GOAL OF THE EXERCISE: The copy you print must match the listing exactly, with its pictures removed.

---

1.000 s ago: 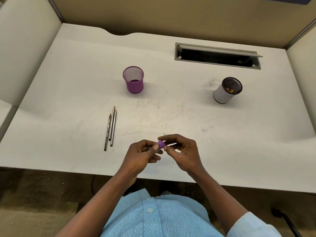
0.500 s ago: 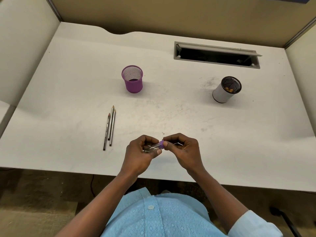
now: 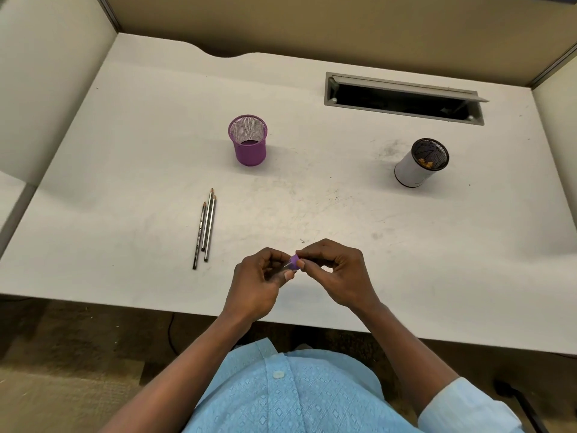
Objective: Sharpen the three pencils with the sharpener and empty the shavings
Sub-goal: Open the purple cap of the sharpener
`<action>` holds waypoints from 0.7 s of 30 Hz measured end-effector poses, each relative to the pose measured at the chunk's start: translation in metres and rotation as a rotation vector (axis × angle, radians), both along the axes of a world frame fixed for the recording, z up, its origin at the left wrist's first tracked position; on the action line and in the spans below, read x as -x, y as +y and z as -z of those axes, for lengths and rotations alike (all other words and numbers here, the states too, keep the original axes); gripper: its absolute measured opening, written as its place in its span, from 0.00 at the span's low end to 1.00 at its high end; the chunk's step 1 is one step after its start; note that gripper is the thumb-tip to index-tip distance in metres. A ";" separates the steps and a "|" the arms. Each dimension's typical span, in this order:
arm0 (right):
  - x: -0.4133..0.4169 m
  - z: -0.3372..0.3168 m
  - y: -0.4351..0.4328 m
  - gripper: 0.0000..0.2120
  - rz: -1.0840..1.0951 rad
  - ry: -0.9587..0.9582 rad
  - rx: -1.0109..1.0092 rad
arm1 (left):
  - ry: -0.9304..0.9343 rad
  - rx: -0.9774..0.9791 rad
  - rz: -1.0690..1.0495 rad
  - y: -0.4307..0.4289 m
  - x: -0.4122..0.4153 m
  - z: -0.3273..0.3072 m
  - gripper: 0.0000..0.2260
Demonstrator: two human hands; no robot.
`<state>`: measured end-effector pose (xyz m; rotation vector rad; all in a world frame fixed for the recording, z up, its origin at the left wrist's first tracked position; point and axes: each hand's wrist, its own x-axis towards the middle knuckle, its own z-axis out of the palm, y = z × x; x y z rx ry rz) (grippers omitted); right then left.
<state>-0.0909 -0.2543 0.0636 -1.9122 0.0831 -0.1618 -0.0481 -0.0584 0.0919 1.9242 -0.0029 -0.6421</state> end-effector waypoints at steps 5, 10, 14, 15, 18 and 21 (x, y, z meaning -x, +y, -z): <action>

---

WRITTEN ANSWER:
1.000 s ago: 
0.500 s ago: 
now: 
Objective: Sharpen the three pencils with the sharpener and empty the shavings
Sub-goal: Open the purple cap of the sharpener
`<action>` holds waypoints from 0.7 s of 30 Hz measured end-effector poses, each relative to the pose measured at the chunk's start: translation in metres and rotation as a rotation vector (axis × angle, radians), both along the axes of a world frame fixed for the recording, z up, its origin at the left wrist's first tracked position; on the action line and in the spans below, read x as -x, y as +y and z as -z of those axes, for lengths and rotations alike (all other words and numbers here, the states too, keep the original axes); gripper: its absolute measured opening, written as its place in its span, from 0.00 at the span's low end to 1.00 at its high end; the chunk's step 1 is one step after its start; note that gripper is the thumb-tip to index-tip distance in metres. A ";" separates the steps and a "|" the arms. Each dimension's typical span, in this order:
arm0 (right):
  - x: -0.4133..0.4169 m
  - z: -0.3372..0.3168 m
  - y: -0.4351..0.4328 m
  - gripper: 0.0000..0.2120
  - rz: -1.0840..1.0951 rad
  - ry: -0.9587..0.9582 rad
  - rx: -1.0109..1.0092 rad
arm1 (left):
  - ry: -0.9304..0.9343 rad
  - rx: -0.9774..0.9791 rad
  - rz: -1.0690..1.0495 rad
  - y: -0.4307..0.4289 m
  - x: -0.4122..0.4153 m
  - z: -0.3273..0.3072 m
  - gripper: 0.0000..0.2260
Demonstrator: two human hands; no robot.
`<state>`: measured end-effector pose (xyz m; rotation vector rad; all in a world frame fixed for the recording, z up, its origin at the left wrist's first tracked position; point and axes: each hand's wrist, its own x-axis towards the middle knuckle, its own z-axis out of the palm, y = z × x; x y z rx ry rz) (grippers omitted); right then left.
<state>-0.0909 -0.2543 0.0636 -1.9122 0.0831 -0.1618 -0.0481 -0.0584 0.0919 1.9242 -0.0029 -0.6421</state> end-effector waypoints at steps 5, 10, 14, 15, 18 and 21 (x, y, z meaning -x, +y, -z): <action>

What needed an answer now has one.